BioWorld International Correspondent
Start-up firm Kinaxo Biotechnologies GmbH raised €600,000 (US$766,000) in a seed financing round and named Schering AG as the first customer for its newly licensed KinaTor technology, which analyzes the interactions between qualified pharmaceutical leads and a cell's complete repertoire of expressed kinase enzymes.
Kinaxo, of Martinsried, Germany, was spun out at the end of last year from the Max Planck Institute of Biochemistry, also in Martinsried, to commercialize KinaTor, which was developed by company co-founder Henrik Daub at the institute.
An earlier version of the platform previously was owned by another Max Planck Institute spinout, Axxima Pharmaceuticals AG. When that company was acquired by Martinsried-based GPC Biotech AG last year, Daub returned to the Max Planck Institute and further optimized the platform.
"We felt it would really be a pity if the technology wasn't available to pharma companies," Kinaxo CEO Andreas Jenne told BioWorld International. "We now think it's mature enough to provide it on a fee-for-service basis."
Kinaxo has obtained exclusive worldwide licenses from GPC to use the KinaTor technology in fee-for-service activities and to grant sublicenses for the KinaTor technology to third parties. Schering AG, of Berlin, is the first pharma company to sign up for KinaTor under the new ownership structure. Kinaxo is performing selectivity analyses on its behalf on Schering's small-molecule kinase inhibitors, as part of the latter's lead optimization program in the field.
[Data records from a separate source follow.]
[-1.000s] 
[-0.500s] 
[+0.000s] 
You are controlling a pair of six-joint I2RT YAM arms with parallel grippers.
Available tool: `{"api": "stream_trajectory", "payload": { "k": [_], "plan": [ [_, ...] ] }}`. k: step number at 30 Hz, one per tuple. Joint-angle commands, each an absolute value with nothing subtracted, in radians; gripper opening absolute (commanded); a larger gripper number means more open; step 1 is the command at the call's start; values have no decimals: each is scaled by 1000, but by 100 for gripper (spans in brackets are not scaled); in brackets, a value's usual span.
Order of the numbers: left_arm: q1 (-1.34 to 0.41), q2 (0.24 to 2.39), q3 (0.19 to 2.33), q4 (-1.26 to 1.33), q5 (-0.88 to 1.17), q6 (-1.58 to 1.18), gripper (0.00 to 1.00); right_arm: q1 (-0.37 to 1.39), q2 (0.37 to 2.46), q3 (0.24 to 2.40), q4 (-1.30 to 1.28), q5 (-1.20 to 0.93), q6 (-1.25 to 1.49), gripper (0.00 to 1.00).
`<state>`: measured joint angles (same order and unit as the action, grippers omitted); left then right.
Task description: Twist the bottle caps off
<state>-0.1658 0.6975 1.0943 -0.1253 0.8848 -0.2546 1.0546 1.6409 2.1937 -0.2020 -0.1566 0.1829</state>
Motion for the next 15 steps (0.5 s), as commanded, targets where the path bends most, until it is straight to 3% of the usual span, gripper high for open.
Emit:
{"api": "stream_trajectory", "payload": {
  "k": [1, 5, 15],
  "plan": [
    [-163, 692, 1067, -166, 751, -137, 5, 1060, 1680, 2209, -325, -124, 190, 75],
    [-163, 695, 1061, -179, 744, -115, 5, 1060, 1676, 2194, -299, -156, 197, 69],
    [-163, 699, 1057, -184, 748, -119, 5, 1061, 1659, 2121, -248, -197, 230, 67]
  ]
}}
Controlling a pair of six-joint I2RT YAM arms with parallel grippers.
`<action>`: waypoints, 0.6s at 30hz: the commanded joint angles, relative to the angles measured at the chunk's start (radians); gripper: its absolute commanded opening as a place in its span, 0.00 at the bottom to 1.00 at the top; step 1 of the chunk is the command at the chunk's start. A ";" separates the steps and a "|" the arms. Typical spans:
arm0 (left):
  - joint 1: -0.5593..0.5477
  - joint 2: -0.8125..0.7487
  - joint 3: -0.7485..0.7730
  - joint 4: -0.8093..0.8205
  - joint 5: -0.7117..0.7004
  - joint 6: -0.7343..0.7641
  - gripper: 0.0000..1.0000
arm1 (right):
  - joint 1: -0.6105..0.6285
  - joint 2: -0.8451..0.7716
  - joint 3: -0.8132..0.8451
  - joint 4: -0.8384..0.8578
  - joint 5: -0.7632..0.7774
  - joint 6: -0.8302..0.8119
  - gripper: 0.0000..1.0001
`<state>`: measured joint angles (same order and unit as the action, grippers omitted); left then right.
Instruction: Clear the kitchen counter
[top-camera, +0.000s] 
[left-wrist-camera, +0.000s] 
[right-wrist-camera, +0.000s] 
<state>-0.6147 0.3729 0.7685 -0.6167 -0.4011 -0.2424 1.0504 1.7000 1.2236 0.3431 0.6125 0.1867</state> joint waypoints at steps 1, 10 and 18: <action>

KinaTor works by capturing the binding interactions between immobilized kinase inhibitors and all of their target enzymes in cell lines or tissue samples. Affinity-based separation techniques, combined with mass spectrometry, allows researchers to pinpoint all interactions a particular kinase inhibitor has with the "kinome," which numbers some 500 kinases in man.
"On paper, it looks very straightforward and simple, but to reduce it to practice is very difficult," Jenne said. "Many pharma companies tried this approach. Most of them failed, at least according to my knowledge."
The technology has multiple applications during preclinical development of kinase inhibitor drugs, Jenne said, including novel target identification, obtaining additional information about a molecule's off-target effects, mechanism of action studies and identification of new applications for "stalled" compounds.
In addition to Daub, Kinaxo's founders include Axel Ullrich of the Max Planck Institute; Hellmut Kirchner, of Munich-based VCM Capital Management; and biotechnology consultant and investment adviser Axel Leimer.
The company's founders and the Bonn, Germany-based seed fund High-Tech Gründerfonds participated in the financing round, which includes equity investment, as well as a convertible loan. The company does not plan to raise additional investment finance.
"We think we can be profitable quite soon. We expect to reach break even next year," Jenne said.
It will use the proceeds of the current transaction to hire eight staff and build out its infrastructure. It also is planning to develop similar analytic platforms for additional drug classes, such as protease inhibitors and COX inhibitors, Jenne said.